100% Employee Owned, Founded 1954


100% Employee Owned, Founded 1954


100% Employee Owned, Founded 1954


Communicating with Rockwell Controllers Part I: Optimizing User Defined Types

Chris Hardy | May 25th, 2016

The Logix5000 Family

This two part series focuses on using Rockwell ControlLogix, CompactLogix, and similar controllers programmed by RSLogix5000 / Studio5000. These will collectively be referred to here as “CLx”. Note that Rockwell controllers in other families lack some of the features discussed below.

User Defined Types

User Defined Types (UDTs) allow data of different types to be combined into a single controller tag.

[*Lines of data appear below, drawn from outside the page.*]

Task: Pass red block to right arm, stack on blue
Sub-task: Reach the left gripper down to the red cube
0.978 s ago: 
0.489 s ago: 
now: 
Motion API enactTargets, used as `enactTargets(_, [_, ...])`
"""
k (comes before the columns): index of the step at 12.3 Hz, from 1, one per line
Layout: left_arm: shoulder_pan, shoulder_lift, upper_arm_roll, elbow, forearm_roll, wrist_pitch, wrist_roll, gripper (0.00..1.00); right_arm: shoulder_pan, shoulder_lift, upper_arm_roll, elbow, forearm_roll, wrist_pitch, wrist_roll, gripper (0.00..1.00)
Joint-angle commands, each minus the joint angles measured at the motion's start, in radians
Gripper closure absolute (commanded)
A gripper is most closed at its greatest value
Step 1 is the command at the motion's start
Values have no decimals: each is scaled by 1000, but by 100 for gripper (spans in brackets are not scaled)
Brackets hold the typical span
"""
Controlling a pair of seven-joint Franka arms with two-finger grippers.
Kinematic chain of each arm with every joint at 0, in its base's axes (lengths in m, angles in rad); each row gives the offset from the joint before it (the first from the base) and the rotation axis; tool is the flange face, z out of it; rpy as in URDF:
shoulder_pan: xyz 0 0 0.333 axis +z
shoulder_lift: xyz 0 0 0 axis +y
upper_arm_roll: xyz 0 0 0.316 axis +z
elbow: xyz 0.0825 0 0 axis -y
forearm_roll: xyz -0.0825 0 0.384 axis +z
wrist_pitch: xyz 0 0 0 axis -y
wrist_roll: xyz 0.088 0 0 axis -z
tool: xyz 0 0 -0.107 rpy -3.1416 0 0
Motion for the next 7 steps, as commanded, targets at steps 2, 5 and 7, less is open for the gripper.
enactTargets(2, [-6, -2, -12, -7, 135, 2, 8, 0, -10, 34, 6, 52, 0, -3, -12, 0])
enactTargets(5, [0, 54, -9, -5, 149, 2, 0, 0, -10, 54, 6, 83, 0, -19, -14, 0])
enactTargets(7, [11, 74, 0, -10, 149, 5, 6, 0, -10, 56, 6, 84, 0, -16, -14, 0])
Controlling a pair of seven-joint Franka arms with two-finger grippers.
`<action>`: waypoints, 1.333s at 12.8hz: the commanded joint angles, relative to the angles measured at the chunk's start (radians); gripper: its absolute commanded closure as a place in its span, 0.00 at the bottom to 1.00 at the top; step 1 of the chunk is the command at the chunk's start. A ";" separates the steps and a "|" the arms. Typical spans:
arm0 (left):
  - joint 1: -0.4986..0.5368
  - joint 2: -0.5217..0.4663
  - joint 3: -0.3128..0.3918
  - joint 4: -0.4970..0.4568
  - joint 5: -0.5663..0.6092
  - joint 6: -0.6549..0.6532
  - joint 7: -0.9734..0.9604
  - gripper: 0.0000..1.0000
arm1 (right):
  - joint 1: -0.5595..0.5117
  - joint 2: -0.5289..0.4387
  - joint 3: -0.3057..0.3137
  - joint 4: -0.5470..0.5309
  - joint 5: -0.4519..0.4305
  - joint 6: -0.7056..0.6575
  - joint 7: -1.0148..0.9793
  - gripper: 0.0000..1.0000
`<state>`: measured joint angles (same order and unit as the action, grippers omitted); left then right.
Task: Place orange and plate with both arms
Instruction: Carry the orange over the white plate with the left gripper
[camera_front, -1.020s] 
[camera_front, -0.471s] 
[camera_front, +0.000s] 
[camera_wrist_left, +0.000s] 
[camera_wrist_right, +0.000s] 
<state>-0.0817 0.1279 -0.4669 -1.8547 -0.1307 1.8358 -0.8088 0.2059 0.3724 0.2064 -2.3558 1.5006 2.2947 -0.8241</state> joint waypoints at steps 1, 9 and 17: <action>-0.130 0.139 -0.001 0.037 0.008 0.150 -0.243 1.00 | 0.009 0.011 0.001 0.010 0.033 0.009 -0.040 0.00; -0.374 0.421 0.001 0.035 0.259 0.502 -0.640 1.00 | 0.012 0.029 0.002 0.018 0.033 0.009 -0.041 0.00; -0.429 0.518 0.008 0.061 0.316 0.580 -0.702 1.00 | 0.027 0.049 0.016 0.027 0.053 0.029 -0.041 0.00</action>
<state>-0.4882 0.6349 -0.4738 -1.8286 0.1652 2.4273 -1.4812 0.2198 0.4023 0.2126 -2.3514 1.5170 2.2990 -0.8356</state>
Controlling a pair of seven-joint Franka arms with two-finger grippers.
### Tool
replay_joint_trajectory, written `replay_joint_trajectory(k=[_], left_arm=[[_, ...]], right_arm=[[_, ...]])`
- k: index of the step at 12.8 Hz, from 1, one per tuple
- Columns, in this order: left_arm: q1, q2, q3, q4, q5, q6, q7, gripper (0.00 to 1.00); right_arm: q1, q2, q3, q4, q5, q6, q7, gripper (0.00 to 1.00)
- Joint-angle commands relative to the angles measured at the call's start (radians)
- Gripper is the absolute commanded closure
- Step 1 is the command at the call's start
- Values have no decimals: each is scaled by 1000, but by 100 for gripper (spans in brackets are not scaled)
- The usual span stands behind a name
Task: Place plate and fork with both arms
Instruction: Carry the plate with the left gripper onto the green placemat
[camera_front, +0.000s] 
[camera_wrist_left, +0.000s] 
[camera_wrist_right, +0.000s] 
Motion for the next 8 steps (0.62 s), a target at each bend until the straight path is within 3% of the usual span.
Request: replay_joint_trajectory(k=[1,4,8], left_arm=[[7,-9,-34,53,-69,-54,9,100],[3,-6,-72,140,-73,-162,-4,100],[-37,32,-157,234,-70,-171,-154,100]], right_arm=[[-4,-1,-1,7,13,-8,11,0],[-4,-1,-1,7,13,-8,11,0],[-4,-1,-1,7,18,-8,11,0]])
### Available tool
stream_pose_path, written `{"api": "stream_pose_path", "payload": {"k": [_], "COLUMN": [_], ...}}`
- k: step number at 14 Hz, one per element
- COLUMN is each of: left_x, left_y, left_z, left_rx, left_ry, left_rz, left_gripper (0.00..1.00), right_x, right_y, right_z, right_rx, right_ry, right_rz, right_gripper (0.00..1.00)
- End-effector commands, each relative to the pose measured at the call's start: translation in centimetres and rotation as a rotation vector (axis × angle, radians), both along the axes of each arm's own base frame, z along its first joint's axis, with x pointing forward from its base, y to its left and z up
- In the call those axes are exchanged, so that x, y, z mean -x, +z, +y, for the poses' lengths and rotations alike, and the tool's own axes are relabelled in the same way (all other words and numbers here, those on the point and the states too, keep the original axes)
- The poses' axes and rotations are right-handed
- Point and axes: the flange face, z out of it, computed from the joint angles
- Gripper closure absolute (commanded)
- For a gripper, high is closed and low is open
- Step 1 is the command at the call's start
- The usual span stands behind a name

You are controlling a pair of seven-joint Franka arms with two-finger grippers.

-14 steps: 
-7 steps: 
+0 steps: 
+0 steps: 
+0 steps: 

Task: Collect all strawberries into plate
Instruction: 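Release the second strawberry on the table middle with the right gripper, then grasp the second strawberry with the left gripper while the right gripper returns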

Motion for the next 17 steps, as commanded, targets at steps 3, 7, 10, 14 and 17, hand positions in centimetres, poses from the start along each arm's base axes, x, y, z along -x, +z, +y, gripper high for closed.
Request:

UDTs are useful to:

  • Organize data within a controller.
  • Reduce development time for multiple similar devices.
  • Combine data to be transferred as one tag between AOIs (Add-On-Instructions).
  • Combine data to be transferred as one tag for processors-to-processor communication.

UDTs may not be modified on-line. Changing them requires a download, so plan ahead!

UDT Member Order

The order in which members of UDTs are listed determines their order in memory. Poorly ordering members wastes memory – it consumes bits in memory and network traffic that transfer no useful information.

Follow these rules to optimize UDT memory usage:

  • CLx processors are 32-bit, so memory is handled in 32-bit chunks (the red lines in these screen shots indicate transitions between 32-bit words).
  • BOOLs consume 1 bit, SINTs (small integers) consume 8 bits or one byte, and INTs consume 16 bits or two bytes. All other data types, including atomic types DINT (32-bit double integer), REAL (32-bit floating point) & LINT (64-bit long integer for date/time stamps), as well as all complex types, consume memory in multiples of 32 bits.
  • If you add a BOOL to a UDT, always add at least eight BOOLs together.
  • If you have an odd multiple of 8 BOOLs, add an odd number of SINTs before them.
  • Round out sections of the UDT with BOOLs, SINTs, and INTs that do not consume a multiple of 32 bits with more of those types to reach exactly 32 bits.
  • INTs must start at the beginning of a 32 bit section or on the 16th bit. If you have two SINTs and an INT, or an INT followed by two SINTs, that consumes 32 bits. But if you have a SINT, then an INT, then a SINT, that consumes 64 bits, with 32 of them wasted.
  • Generally, simply grouping types together will minimize waste without doing any counting or adding spares.
  • Switching back and forth between types – especially between 32+bit and BOOL types – will maximize waste.
  • There are many reasons to COPy a portion of a UDT. CLx does not allow a COPy to start with a BOOL, but if there are BOOLs after the first member being copied, they will copy. The length of the copy is determined in multiples of the destination type referenced. Implications:
    • If the first member of a UDT is a BOOL, it cannot be COPied unless the entire UDT is COPied.
    • If the first member to be COPied is an INT, you can only COPy an even number of bytes to another instance of the same UDT (you could copy an odd number if the target is an array of SINTs or a different UDT with a SINT as the first member of the destination).
    • If the first member to be COPied is anything other than a SINT or INT, you can only COPy to another instance of the same UDT in chunks of 4 or more bytes.
    • Therefore, I recommend starting all UDTs with SINTs, then BOOLs, then INTs, then everything else. And if the UDT is for communication purposes, the first SINT should be the HB.

Add-On-Instructions Are Different

The above guidelines apply to UDTs. AOI parameters have some similarities to UDT members, but AOI parameter ordering is not important – that information is automatically optimized for memory consumption, and is not necessarily stored in memory in the same order the parameters appear.

Nested UDT Members

If a controller has multiple identical pieces of equipment with many pieces of data, it often makes sense to create a UDT for one piece of equipment, then a large main UDT containing an instance of the equipment UDT for each piece of equipment – and spare instances if there is the slightest possibility that more might be added.

UDTs and AOIs

You can nest AOI instances inside UDTs. All Input and Output parameters will be visible. In/Out parametes do not “live” in the AOI, so they will not be part of the UDT. If the AOI has local tags, they will consume memory in the UDT, but will not be visible.

UDTs and other complex types can only be In/Out parameters for AOIs – not Inputs or Outputs. But if you want a UDT to “live” in an AOI, add it as a local tag. It will not be visible to outside logic. It can be visible to an HMI or outside controllers if its External Access is changed from the default “None” to “Read Only” or “Read/Write”. And you can make atomic type (BOOL, SINT, INT, DINT, and REAL) members of the UDT visible to outside logic by creating parameters aliased to those members.


User Defined Types are a great tool to organize a wide variety of data into single CLx tags. Proper ordering of members will avoid wasting memory and allow greater flexibility in copying portions of the UDT.